Askeri ve istihbarat kurumlarından sızan gizli belgelerde öne çıkan temalardan biri Amerika’nın Ukrayna’nın savaş kapasitesinden endişesi olmuştu. Ukrayna’nın kullandığı S-300 hava savunma sistemleri için gerekli füzelerin yakında bitebileceği ve diğer mühimmatın da azaldığı basına yansımıştı. Bu bilgiler çok da şaşırtmadı aslında zira ABD ve Avrupa’nın Kiev’in ihtiyacı olan mühimmatı teslim etmek için yeterince hızlı üretim yapamadığı bir süredir tartışılıyordu. Batı’nın kendi askeri kapasitesinin hazırlılığının zaafa uğrayabileceği de basına yansımıştı. Leopard tanklarının verilmesi konusunda Almanya’yla ABD kısa süren bir kriz yaşamıştı. ABD Rusya’ya doğrudan saldırmasından çekindiği Ukrayna’ya uzun menzilli füze vermekten de geri durmuştu. Bütün bunlar Batı, Ukrayna’ya çok yoğun askeri ve maddi destek verse de bunun Rusya’ya tam bir yenilgi yaşatmaya yetmeyeceğini gösteriyordu. Bahar aylarında gerçekleşmesi beklenen Ukrayna’nın karşı taarruzu öncesinde gerçekleşen gizli belge sızıntıları bağlamında Washington savaşın gidişatını tekrar değerlendirmeye başladı.

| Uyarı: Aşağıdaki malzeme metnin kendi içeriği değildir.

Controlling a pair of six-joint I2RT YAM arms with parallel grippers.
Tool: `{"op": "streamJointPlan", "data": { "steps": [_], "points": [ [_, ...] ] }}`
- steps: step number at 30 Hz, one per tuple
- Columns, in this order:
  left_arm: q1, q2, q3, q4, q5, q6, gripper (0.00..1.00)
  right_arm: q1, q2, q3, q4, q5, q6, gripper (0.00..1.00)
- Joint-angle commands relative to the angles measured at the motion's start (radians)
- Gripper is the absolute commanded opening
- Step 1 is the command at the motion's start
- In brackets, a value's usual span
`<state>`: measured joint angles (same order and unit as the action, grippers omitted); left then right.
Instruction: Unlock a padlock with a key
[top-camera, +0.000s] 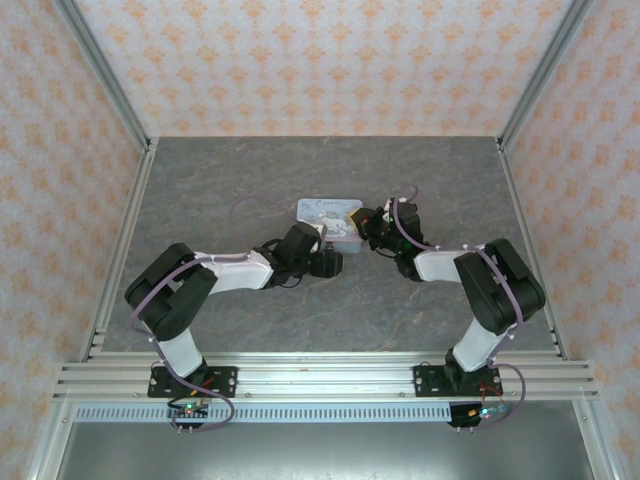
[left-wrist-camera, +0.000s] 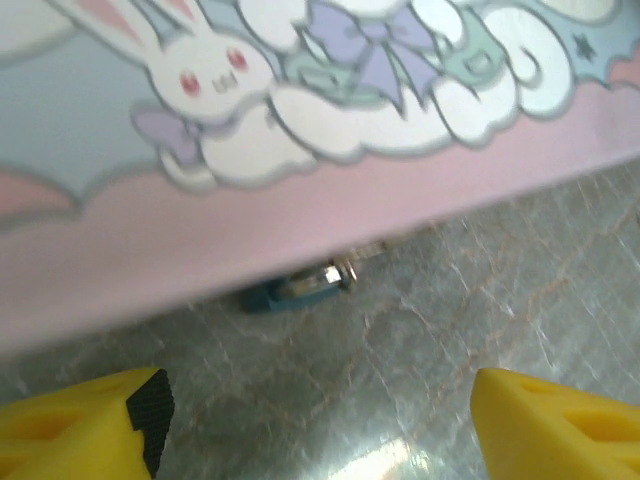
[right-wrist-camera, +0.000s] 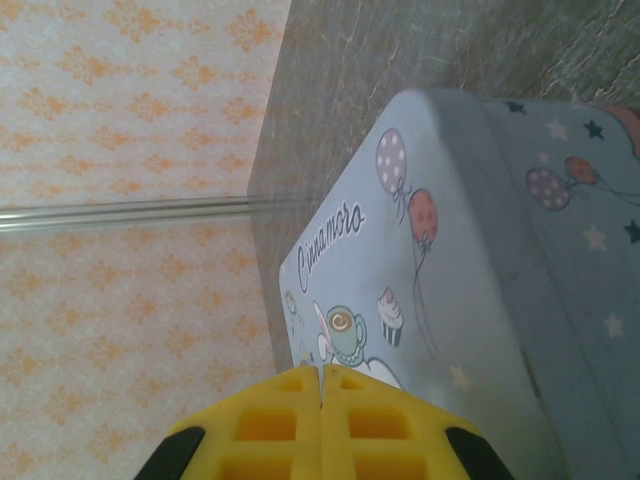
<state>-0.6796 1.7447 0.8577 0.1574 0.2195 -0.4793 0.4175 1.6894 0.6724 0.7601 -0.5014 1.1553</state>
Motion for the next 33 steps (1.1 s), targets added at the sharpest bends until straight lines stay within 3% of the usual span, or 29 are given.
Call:
{"op": "streamJointPlan", "data": {
  "steps": [1, 19, 33],
  "points": [
    [0.029, 0.038, 0.045, 0.047, -0.013, 0.031, 0.78, -0.012, 0.028, 0.035, 0.072, -0.014, 0.021, 0.0],
    [0.052, 0.159, 0.114, 0.113, 0.035, 0.052, 0.73, -0.026, 0.092, 0.072, 0.089, -0.019, 0.035, 0.0],
    [0.018, 0.226, 0.159, 0.137, 0.063, 0.033, 0.7, -0.026, 0.096, 0.051, 0.102, -0.015, 0.038, 0.0]
  ]
}}
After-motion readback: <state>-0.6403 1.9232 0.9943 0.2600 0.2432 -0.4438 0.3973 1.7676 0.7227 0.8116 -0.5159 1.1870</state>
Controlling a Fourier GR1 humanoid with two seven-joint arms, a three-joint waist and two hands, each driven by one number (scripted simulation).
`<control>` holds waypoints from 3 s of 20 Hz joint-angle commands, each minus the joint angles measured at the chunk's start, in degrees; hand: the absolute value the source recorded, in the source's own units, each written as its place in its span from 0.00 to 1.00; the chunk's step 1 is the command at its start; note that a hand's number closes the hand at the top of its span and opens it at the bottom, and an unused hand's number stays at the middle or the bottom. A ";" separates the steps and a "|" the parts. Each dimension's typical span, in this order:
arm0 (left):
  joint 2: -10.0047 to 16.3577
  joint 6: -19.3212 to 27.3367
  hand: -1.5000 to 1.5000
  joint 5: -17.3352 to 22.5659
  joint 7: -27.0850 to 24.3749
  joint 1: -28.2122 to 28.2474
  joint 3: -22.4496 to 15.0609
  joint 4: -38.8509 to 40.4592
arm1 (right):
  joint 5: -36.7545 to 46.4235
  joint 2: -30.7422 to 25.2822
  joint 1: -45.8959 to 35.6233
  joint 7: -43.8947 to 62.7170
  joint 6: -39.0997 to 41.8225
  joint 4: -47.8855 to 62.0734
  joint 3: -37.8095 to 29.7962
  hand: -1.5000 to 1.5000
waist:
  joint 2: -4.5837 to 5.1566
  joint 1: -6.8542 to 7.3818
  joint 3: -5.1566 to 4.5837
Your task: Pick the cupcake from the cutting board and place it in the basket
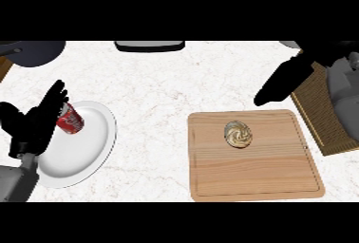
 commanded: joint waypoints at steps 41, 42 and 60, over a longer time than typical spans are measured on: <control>-6.81 -7.18 0.50 -8.43 4.75 2.48 7.60 -3.53 | 18.94 16.12 37.06 -30.65 -10.59 1.42 -7.07 0.00 | 0.82 1.62 -0.08; -6.10 -8.15 0.50 -8.46 4.62 -0.12 9.06 -0.76 | 21.86 17.44 40.90 -33.15 -13.29 1.52 -4.48 0.00 | 0.85 1.37 -0.08; -11.85 -11.08 0.50 -14.58 5.01 -3.65 12.87 3.81 | 21.31 18.77 44.40 -37.17 -3.69 -4.21 -9.38 0.00 | 0.80 0.88 -0.10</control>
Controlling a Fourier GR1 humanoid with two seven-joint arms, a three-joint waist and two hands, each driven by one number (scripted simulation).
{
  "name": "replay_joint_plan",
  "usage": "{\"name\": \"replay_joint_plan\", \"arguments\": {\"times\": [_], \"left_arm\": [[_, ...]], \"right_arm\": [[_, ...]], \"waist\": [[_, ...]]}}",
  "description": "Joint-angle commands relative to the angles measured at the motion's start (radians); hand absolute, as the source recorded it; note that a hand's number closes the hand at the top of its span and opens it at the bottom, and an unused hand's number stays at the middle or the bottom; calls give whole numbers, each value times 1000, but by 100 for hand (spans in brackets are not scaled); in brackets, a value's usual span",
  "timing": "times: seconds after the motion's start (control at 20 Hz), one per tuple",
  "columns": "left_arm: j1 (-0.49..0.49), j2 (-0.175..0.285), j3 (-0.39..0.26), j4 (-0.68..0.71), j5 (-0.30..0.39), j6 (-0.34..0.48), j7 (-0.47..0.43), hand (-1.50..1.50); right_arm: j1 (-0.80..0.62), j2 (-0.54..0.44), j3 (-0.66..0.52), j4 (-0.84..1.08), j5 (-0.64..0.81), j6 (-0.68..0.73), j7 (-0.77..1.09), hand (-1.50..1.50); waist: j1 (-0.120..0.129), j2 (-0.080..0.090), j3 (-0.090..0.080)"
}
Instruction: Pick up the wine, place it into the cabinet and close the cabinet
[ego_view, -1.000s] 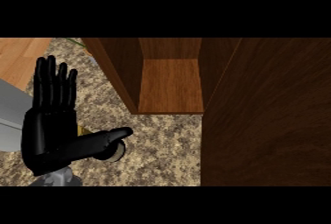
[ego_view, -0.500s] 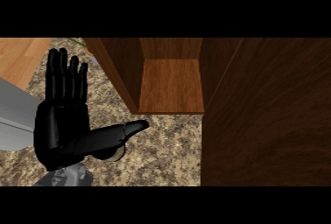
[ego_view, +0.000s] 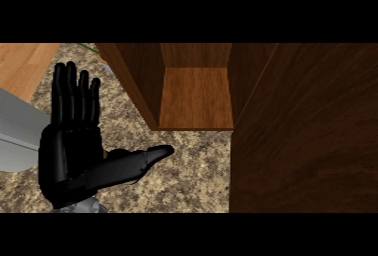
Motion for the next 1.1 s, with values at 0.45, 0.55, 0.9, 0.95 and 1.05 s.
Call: {"name": "replay_joint_plan", "arguments": {"times": [0.45,0.55,0.9,0.95,1.05], "left_arm": [[239,-1,-64,-89,-57,29,-43,-150],[237,21,10,-65,1,-11,-72,-150],[313,39,68,-91,53,-61,-108,-150],[353,9,-3,-69,9,-37,-133,-150],[399,18,78,17,116,-95,-276,-150]], "right_arm": [[-60,9,2,7,14,-9,66,-150],[55,10,-33,-57,-29,40,22,-150],[-82,12,-62,28,-33,9,39,-150],[-57,21,9,-104,-2,-41,157,-150],[0,67,41,-80,48,-28,70,-150]], "waist": [[5,0,0],[-1,0,0],[4,0,0],[2,0,0],[1,0,-1]]}}
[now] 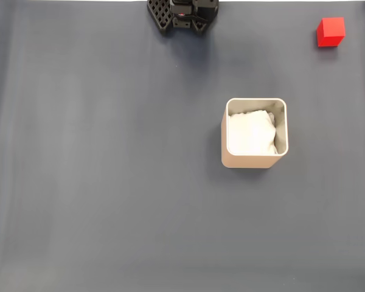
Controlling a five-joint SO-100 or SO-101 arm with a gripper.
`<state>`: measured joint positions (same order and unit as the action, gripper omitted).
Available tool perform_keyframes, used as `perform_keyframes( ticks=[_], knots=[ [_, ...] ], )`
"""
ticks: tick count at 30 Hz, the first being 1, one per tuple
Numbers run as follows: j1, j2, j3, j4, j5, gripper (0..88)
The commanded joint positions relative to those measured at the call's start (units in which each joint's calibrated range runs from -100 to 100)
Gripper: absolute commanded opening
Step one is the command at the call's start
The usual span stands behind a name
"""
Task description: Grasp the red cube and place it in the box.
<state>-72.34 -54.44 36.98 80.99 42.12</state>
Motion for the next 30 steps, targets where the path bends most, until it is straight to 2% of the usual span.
perform_keyframes(
  ticks=[1,12,17,30],
  knots=[
    [-0.04,-1.17,0.03,-3.64,2.25,11.9],
    [5.00,-0.22,2.49,-7.58,7.52,26.5],
    [6.28,-0.13,6.51,-12.75,9.91,28.9],
    [4.65,1.77,13.98,-20.55,10.40,31.9]
  ],
)
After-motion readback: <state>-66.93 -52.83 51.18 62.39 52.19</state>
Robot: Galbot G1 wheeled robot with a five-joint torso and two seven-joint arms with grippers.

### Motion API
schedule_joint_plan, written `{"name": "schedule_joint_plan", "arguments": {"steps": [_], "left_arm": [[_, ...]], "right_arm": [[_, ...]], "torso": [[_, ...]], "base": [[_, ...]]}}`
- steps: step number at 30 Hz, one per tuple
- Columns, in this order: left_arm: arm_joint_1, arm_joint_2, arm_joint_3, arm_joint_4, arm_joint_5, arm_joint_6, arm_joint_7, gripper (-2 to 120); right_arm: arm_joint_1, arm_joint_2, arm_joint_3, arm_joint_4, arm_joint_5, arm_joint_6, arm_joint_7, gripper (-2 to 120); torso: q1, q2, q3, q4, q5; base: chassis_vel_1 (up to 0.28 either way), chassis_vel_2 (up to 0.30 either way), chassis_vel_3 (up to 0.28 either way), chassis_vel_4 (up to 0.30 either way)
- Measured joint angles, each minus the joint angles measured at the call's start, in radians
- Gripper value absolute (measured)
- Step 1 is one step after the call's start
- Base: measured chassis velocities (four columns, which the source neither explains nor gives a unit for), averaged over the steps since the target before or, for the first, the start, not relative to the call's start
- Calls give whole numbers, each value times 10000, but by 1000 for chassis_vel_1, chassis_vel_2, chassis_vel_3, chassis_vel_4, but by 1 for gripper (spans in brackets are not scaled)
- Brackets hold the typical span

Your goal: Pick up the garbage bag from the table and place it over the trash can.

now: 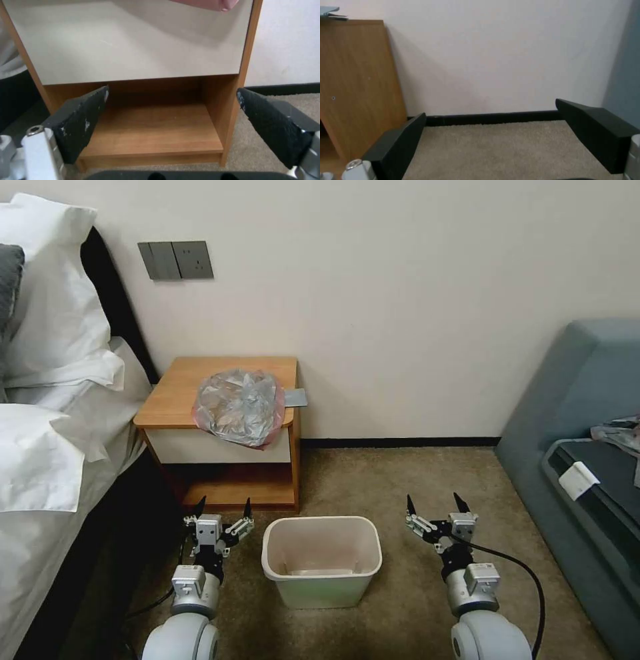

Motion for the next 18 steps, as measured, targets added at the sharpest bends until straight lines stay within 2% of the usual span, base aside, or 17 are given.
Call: {"name": "schedule_joint_plan", "arguments": {"steps": [18], "left_arm": [[0, 0, 0, 0, 0, 0, 0, 100]], "right_arm": [[0, 0, 0, 0, 0, 0, 0, 100]], "torso": [[0, 0, 0, 0, 0]], "base": [[0, 0, 0, 0]]}}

Biden yönetiminin Ukrayna’ya ‘sonuna kadar’ destek politikası dış politika elitleri ve uzmanları arasında genel bir kabul görüyor. Ancak bu, sonuna kadar ifadesinin ucunun açık olmasından rahatsız olanların sayısı hiç de az değil. Özellikle ara seçimlerde Cumhuriyetçilerin Temsilciler Meclisi çoğunluğunu ele geçirmeleri sonrasında Ukrayna’ya koşulsuz yardım daha fazla gündeme gelmeye başladı. Muhtemel Başkan aday adayı DeSantis “sınırlarımızı korumak, askerimizin hazırlılığını sağlamak, enerji bağımsızlığımızı başarmak ve Çin’in gücünü kontrol etmek gibi hayati çıkarlar dururken Ukrayna’yla Rusya arasındaki ‘bölgesel anlaşmazlık’ meselesine bulaşmamız hayati bir çıkar değildir” demişti. Bölgesel anlaşmazlık ifadesi tepki çekince Donbas ve Kırım’ı kastettiğini söyleyerek kısmi geri adım atsa da DeSantis muhalefetin Ukrayna’ya yardıma mesafeli hissiyatını yansıtıyordu.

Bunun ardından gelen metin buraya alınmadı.